RIYADHI — Burson-Marsteller has been awarded a contract to provide public relations service to the Saudi government, to help promote a Riyadh-led military alliance that has been dubbed the ‘Islamic Nato’.

First reported by news outlet the Middle East Eye, the contract was awarded by the Saudi Deputy Crown Prince’s Court – the Saudi Deputy Crown Prince is also the Saudi Defense Minister – and will cover media work to promote the Islamic Military Alliance and its actions. The coalition was announced in Riyadh in December 2015, and has since expanded to include agreement between 41 Muslim-majority countries. 

A Burson spokesperson confirmed the appointment, noting that the global initiative "aims to enhance cooperation between Islamic and non-Islamic countries and develop new initiatives to counter terrorism."

The Alliance, which is headed by Pakistan’s former Chief of Army Staff, General Raheel Sharif, was formed with the stated intention of protecting Muslim countries from all terrorist groups and terrorist organizations irrespective of their sect and name. The Alliance has been criticized for being a “sectarian coalition”, due to its domination by countries with majority Sunni Muslim populations.

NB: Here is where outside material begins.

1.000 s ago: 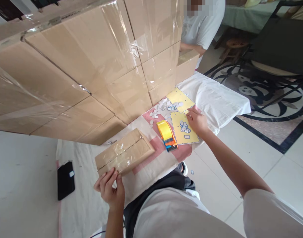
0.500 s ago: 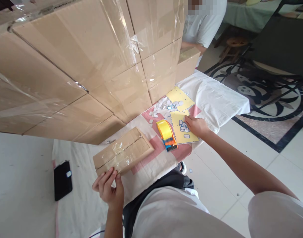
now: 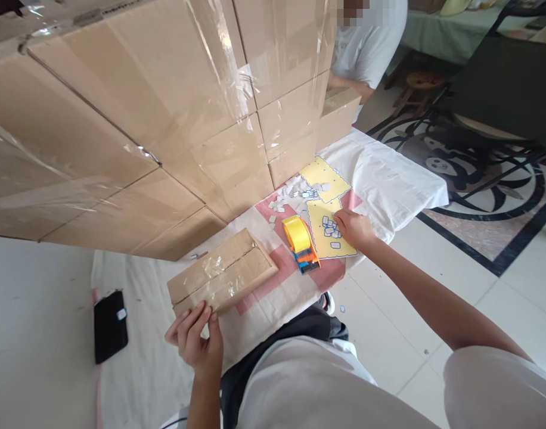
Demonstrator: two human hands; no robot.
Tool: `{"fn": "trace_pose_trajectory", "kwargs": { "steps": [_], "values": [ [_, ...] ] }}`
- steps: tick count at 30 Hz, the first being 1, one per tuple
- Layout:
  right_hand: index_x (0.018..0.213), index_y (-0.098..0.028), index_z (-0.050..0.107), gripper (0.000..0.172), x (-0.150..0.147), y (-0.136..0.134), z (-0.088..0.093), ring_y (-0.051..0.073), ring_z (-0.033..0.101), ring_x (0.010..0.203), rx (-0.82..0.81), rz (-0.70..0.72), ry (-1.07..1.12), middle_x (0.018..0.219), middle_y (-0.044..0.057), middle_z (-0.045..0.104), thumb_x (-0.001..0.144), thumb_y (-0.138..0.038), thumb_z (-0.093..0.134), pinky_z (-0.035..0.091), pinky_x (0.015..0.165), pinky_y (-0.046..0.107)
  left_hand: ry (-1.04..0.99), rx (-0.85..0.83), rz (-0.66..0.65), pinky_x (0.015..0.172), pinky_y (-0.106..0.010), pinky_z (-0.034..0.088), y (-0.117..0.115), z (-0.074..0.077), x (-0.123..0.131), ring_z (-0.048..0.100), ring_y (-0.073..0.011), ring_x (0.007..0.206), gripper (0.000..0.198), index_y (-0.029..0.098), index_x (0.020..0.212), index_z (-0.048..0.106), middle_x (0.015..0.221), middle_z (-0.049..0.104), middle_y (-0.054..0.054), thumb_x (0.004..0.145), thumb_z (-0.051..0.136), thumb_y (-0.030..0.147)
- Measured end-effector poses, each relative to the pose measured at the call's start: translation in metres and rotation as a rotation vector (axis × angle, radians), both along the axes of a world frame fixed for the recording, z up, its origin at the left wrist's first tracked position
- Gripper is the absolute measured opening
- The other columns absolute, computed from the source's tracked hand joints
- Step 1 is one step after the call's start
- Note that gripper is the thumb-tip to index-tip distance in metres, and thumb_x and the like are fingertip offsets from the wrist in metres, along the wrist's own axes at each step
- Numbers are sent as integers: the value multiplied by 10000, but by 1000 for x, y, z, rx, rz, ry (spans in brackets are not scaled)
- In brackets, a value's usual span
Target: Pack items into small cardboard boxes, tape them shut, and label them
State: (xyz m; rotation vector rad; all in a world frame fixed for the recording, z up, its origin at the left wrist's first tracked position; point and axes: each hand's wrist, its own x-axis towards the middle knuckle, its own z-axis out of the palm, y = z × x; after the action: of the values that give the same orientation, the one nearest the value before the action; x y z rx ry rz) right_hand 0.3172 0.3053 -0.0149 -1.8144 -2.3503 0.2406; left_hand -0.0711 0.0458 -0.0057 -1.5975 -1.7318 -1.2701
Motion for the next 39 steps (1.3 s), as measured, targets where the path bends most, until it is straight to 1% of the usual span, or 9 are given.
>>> {"fn": "trace_pose_trajectory", "kwargs": {
  "steps": [5, 10, 15, 18, 23, 29, 34, 37, 39],
  "values": [
    [970, -195, 701, 290, 0, 3, 4, 251, 687, 875, -68, -16, 52, 1009, 89, 754, 1014, -280, 427, 378, 635, 312, -6, 4, 7, 875, -401, 477, 0, -1, 1, 621, -227, 1044, 209, 223, 993, 731, 988, 763, -78, 813, 776, 126],
    [1259, -204, 643, 343, -5, -3, -2, 280, 682, 797, -112, -45, 126, 966, 109, 769, 974, -302, 481, 363, 613, 322, -16, -4, 16, 890, -419, 495, -1, -3, 0, 637, -224, 1023, 167, 220, 969, 738, 984, 771, -79, 821, 777, 154],
    [1103, -202, 635, 279, -5, 9, -4, 289, 683, 794, -82, -163, 310, 911, 120, 751, 972, -382, 467, 416, 632, 333, -25, -2, 20, 869, -408, 503, -2, -4, -1, 635, -224, 1022, 150, 226, 961, 744, 975, 779, -76, 824, 777, 176],
    [1128, -208, 543, 252, -2, 23, -7, 275, 702, 815, -81, -217, 474, 920, 104, 756, 920, -348, 514, 485, 653, 343, -24, 3, 15, 864, -403, 497, -1, -3, 0, 637, -220, 1006, 152, 229, 957, 745, 973, 781, -72, 820, 779, 174],
    [1202, -205, 408, 487, 2, 43, -16, 273, 719, 876, -140, -241, 678, 853, 77, 769, 774, -271, 632, 564, 676, 364, -30, 8, 0, 875, -401, 489, -1, -2, 1, 632, -220, 1011, 153, 232, 976, 741, 992, 775, -72, 834, 764, 182],
    [1263, -188, 357, 688, 5, 47, -22, 255, 688, 706, -241, -267, 727, 765, 49, 734, 689, -268, 728, 549, 549, 345, -28, 6, -21, 906, -412, 478, -2, -1, 3, 632, -224, 1019, 193, 237, 1010, 738, 1015, 772, -71, 837, 761, 155],
    [1194, -181, 469, 615, 3, 46, -20, 243, 678, 815, -183, -256, 671, 1032, 123, 675, 648, -236, 745, 564, 628, 351, -24, 8, -21, 911, -407, 481, -1, 0, 3, 642, -217, 1012, 210, 235, 1027, 733, 1024, 772, -73, 837, 761, 149],
    [1092, -190, 527, 487, 2, 46, -18, 193, 652, 745, -146, -222, 645, 1213, 150, 591, 647, -227, 721, 557, 620, 348, -23, 6, -16, 911, -408, 484, -2, 0, 3, 647, -215, 1007, 205, 238, 1021, 734, 1022, 775, -72, 835, 763, 156],
    [1122, -197, 509, 488, 2, 45, -17, 168, 624, 687, -131, -195, 642, 1199, 136, 595, 667, -213, 685, 543, 598, 336, -25, 1, -8, 903, -411, 488, -2, -1, 3, 649, -218, 1010, 200, 238, 1015, 736, 1021, 777, -75, 834, 762, 156]
  ]
}}
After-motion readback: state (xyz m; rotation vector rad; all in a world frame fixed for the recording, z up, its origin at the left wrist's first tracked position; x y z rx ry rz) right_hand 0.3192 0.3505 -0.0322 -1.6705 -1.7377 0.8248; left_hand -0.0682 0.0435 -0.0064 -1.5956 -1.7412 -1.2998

Saudi Arabia and a number of allies in the Gulf have been fighting a protracted war in Yemen over the past two years, and critics fear that this alliance and the public relations around it will be used as a front for involving other Muslim countries in sectarian conflicts in the Middle East.

"The Islamic Military Counter Terrorism Coalition will provide a forum for member countries, with the assistance of supporting nations and international organizations, to coordinate and unite their political, ideology, communications, economic and military efforts to fight all forms of extremism while continuing to support worldwide efforts in the fight against terrorism," added the Burson spokesperson.

“It strikes me as PR overdrive, too large a budget given over to issues of marketing, and an inability to delineate where such resources are best spent,” said Andrew Hammond, a researcher at St Anthony’s College and former Reuters bureau chief in Riyadh. “Your first problem with this organization is to make it coherent and workable. It's hardly got off the ground. What are you going to market?”